Shu mai, siu mai, shumai, or shaumai. No matter how you say it or write it, shu mai is an outstanding Chinese dim sum appetizer that no one can seem to get enough of, at least not in my family. My boys could eat this dish every week and never tire of it. Whenever I ask what appetizers they think I should make for a special dinner, inevitably the coral response is shu mai. You might wonder what makes it so good. It’s all in the right blend of savory ingredients: pork, ginger, cilantro, and garlic. And there’s also the pasta that it’s all wrapped up in. Shu Mai is versatile but generally you’ll see it made of pork, chicken, or shrimp, or a mixture of any of these. Guests love it and ask for the recipe. You just can’t go wrong with it.
Part of the fun of making shumai is that it smells so good when it’s steamed, and it can be enjoyable making the dumplings, especially if you have small children who want to get in on the action. Before I was married my own family went through a phase of eating Chinese food. We ate a lot of spring rolls, Chinese rice, and stir-frys. About the same time I was working for Sharon Singstock, a caterer in Malibu, and one of her specialties was a Chinese theme spread consisting of a stir-fry, Chinese chicken salad, spring rolls, and shu mai. So I have done my fair share of rolling and stuffing. Now that I think about it, working with the caterer came first and her food spilled over in my family’s way of cooking.

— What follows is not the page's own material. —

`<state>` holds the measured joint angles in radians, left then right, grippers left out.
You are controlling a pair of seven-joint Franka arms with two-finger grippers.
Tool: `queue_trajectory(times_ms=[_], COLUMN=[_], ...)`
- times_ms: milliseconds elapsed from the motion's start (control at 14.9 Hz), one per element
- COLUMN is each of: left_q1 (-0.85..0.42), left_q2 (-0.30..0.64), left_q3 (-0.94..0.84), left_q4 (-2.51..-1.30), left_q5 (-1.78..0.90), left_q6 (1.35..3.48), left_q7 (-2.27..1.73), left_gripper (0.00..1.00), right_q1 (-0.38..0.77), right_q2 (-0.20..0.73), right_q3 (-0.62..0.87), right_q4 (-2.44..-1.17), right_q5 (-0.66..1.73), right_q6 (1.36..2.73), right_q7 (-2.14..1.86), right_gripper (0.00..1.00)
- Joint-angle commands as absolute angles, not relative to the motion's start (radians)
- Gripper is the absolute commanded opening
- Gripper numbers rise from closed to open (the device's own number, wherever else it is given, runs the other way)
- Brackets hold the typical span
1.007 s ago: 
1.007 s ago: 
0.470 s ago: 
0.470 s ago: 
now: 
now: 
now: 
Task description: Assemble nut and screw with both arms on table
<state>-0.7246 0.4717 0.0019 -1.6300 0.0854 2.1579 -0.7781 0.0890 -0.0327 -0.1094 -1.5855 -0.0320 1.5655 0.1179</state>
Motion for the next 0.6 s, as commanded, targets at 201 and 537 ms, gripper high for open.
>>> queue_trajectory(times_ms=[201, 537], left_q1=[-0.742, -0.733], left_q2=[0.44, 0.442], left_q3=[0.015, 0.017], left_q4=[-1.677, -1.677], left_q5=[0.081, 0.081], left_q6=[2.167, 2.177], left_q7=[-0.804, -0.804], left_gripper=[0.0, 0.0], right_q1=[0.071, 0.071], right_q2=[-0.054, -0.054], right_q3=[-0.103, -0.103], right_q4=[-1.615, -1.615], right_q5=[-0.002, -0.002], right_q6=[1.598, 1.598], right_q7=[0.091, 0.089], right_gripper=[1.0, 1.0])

One of my favorite books is The Modern Art of Chinese Cooking, by Barbara Tropp; it’s still on my bookshelf today. Another book I enjoyed learning about Chinese food from is Ken Hom’s Chinese Cookery. Both of their shu mai recipes are very good; mine is a little more kicked up with with the flavorings. If you’ve never tried your hand at Chinese cuisine maybe you should give it a try. The results taste sooo good!

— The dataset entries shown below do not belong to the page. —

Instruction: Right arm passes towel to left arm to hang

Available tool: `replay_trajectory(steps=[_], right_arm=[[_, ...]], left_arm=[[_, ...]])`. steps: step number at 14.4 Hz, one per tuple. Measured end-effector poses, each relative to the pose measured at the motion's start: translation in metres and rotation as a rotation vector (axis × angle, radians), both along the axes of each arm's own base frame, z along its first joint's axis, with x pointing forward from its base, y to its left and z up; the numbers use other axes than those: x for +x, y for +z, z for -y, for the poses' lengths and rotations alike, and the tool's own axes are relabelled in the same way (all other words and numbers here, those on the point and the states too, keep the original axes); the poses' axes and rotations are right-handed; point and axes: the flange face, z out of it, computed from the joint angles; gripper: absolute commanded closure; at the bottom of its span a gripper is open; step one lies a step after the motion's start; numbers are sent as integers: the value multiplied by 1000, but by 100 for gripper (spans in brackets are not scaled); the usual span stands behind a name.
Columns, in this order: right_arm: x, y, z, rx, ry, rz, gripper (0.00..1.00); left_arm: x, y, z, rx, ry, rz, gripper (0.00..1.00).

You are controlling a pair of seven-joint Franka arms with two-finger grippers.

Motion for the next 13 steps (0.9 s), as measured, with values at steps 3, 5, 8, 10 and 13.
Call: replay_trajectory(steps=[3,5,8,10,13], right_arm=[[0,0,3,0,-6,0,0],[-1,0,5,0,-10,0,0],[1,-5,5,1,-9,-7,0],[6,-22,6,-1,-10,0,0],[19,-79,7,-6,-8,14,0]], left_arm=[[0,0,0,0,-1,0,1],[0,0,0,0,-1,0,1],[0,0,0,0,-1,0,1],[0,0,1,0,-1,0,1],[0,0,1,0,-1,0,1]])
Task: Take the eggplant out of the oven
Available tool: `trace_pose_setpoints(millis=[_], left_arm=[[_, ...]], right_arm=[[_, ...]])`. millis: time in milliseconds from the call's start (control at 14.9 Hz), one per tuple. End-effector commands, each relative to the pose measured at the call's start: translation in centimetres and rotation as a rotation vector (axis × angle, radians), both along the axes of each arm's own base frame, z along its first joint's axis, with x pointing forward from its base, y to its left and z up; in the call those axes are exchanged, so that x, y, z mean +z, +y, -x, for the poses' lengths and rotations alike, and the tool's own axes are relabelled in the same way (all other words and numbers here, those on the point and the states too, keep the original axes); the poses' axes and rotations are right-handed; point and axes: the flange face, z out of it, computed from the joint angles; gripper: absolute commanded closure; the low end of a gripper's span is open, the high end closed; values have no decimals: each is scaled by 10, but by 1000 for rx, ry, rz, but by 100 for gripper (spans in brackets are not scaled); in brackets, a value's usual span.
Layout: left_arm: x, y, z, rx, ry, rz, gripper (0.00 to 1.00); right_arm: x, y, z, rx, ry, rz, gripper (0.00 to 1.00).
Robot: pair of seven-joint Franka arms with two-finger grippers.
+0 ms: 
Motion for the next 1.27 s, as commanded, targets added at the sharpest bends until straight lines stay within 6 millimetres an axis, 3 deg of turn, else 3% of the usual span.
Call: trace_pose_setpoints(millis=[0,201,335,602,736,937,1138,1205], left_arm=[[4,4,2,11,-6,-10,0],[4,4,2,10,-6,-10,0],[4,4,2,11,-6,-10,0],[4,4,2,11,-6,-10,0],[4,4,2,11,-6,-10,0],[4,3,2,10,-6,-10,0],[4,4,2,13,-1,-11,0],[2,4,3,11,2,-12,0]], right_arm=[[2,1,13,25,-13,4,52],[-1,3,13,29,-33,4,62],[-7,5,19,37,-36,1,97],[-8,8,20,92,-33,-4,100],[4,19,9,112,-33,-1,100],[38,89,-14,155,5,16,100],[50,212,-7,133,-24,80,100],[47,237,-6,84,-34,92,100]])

Disclaimer: Please note that the books listed above are Amazon links are affiliate links and I will earn a commission if you purchase through them. I use the books mentioned and I recommend them because they are useful.
- 1 lb ground pork
- 2 tablespoons ginger, minced
- 3 green onions, finely chopped
- 1-1/2 tablespoons cilantro, minced
- 1-1/2 teaspoons garlic, minced
- 1-1/2 tablespoons lite soy sauce
- 2 teaspoons rice wine or sherry
- 1 teaspoon sesame oil
- ¼ teaspoon salt, or to taste
- 1 package won ton or gyoza wrappers (40 wrappers needed)
- 1 head green leaf lettuce, or Napa cabbage
- 1/3 cup lite soy sauce, divided
- 1/3 cup red wine vinegar, divided
- Put the first nine ingredients into a bowl and mix together well.
- Place about 1 tablespoon of filling into a wrapper, bring up the sides of the wrapper up. Twist the sides of the wrapper clockwise. This will form clockwise pleats around the filling. Place all 5 fingers around the middle of the pouch and lightly push down so the bottom of the dumpling forms a flat base. As you push down some of the filling will ooze up through the center. This is expected and desired for the finished dumpling (1st picture of four). Keep the Shu Mai covered with a lightly damped tea towel or paper towel until your are ready to steam them.
- Pour water into a 12-inch skillet until it reaches the level of about 3/4 inch. Place a steamer basket into the skillet and line with lettuce or cabbage leaves.
- Place the shu mai on top of the leaves spaced ½-inch away from one another. Do not allow them to touch or they will stick together (2nd, 3rd and 4th pictures of 4).
- Cover the pan and steam about 8 to 10 minutes until they are cooked through and then serve immediately with the sauce.
- Check the water level and add more if necessary, and repeat the steaming process until they are all cooked.
- Get out two small dipping bowls, about ¾ cup in size.
- Put 3 tablespoons of soy sauce and 3 tablespoons red wine vinegar in each bowl. Stir to mix.
1. To steam the shu mai you can use stacked bamboo steamer baskets if you have them. Placed them in a wok with an inch of inch water; otherwise, you can set up a stainless steel steamer basket in a 12-inch skillet with 1-inch of water in the bottom of the pan.
2. Instead of using lettuce leaves or cabbage leaves you can lightly oil a plate, place the dumplings on top of it and put it on top of the steamer basket in the skillet (non-traditional way).